Come scegli i nomi per i tuoi personaggi? Hanno qualche significato? Suonano bene?

Domanda curiosa e alla quale rispondo volentieri: i nomi a volte mi vengono come prima cosa, altre invece mi ritrovo a cercarli con una certa fatica.In certi casi si tratta semplicemente di nomi che suonano bene, adatti a quel personaggio. In altri, invece, sono nomi simbolici, se non proprio citazioni oppure omaggi. In ogni caso, quando proprio un nome non mi viene, mi servo di alcuni siti come Nomix, davvero utili allo scopo. Esistono pure dei generatori di nomi!

La disputa ebook/cartaceo: ha davvero un senso? Non sarebbe forse più produttivo concentrare le forze su altro? Qual è la tua opinione a riguardo? Gli ebook possono aiutare gli autori emergenti a farsi conoscere, meglio di quanto non riescano a fare le piccole case editrici con tutti i loro ovvi limiti? 

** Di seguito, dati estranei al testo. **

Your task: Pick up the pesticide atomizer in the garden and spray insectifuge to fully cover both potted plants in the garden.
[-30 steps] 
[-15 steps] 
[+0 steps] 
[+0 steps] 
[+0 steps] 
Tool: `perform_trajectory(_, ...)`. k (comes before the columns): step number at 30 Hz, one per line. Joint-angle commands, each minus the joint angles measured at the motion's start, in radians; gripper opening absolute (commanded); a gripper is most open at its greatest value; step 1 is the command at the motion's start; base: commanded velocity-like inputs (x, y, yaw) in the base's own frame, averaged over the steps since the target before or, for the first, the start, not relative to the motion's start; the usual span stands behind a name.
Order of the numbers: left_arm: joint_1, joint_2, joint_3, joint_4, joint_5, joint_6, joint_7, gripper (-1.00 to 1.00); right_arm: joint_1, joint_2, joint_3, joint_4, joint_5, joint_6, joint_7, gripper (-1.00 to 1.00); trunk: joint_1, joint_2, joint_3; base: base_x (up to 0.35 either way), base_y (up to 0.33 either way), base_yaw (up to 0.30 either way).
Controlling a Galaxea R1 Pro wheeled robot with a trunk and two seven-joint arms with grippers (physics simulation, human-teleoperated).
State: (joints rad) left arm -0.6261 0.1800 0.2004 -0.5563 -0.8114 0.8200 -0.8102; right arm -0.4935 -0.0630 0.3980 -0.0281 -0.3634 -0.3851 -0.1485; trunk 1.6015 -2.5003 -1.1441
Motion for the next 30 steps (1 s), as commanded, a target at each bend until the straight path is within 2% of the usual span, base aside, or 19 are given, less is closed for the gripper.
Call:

Non so se l'ebook in Italia sia riuscito a inserirsi nel mercato editoriale o meno con efficacia. Io non sono un nostalgico della carta, ma credo che allo stesso tempo non sparirà mai. Il libro elettronico rappresenta semmai un'ottima integrazione per chi già legge sul mezzo cartaceo. Un dispositivo che contiene numerosi libri elettronici è comodo e pratico, si può portare tranquillamente in vacanza senza trascinarsi dietro un pesante carico di libri, è un'ovvietà ma è anche un vantaggio non indifferente. Vero che oggi molti emergenti preferisco orientarsi sulla pubblicazione in digitale, ma è vero anche che i casi editoriali nati grazie al clamore suscitato dalle copiose vendite di ebook poi sono stati ripubblicati in cartaceo. Ripeto: l'uno integra l'altro, io non la vedo come una disputa senza soluzione.

Progetti per il futuro? Puoi anticiparci qualcosa?

Certo, pubblicherò in primavera un nuovo libro. “E ora qualcosa di completamente diverso”, per dirla con le parole dei Monty Python. Non anticipo il titolo ma posso dire che si tratta di un noir ambientato nel futuro, scritto con toni umoristici. Insomma, una commistione di generi, un gioco letterario che spero appassionerà (la mia idea è di farne una trilogia).

Infine, qual è il libro che consiglieresti da regalare a Natale?

Se vogliamo attenerci a quanto detto prima, lancio una provocazione e propongo alcune letture di racconti, non si sa mai che l'idea attecchisca. Se si va sul classico, per me non esiste niente di meglio che i racconti di Cechov e Maupassant. Di recente però i sono avvicinato ai racconti postmoderni di Donald Barthelme: da leggere, almeno per capire come si può destrutturare una storia e renderla ugualmente interessante. Infine, consiglio due racconti lunghi che amo: “La solitudine del maratoneta” dell'autore britannico Alan Sillitoe e “Il silenzio del mare” del francese Vercors.

Grazie per essere stato ospite del blog “I mondi fantastici”.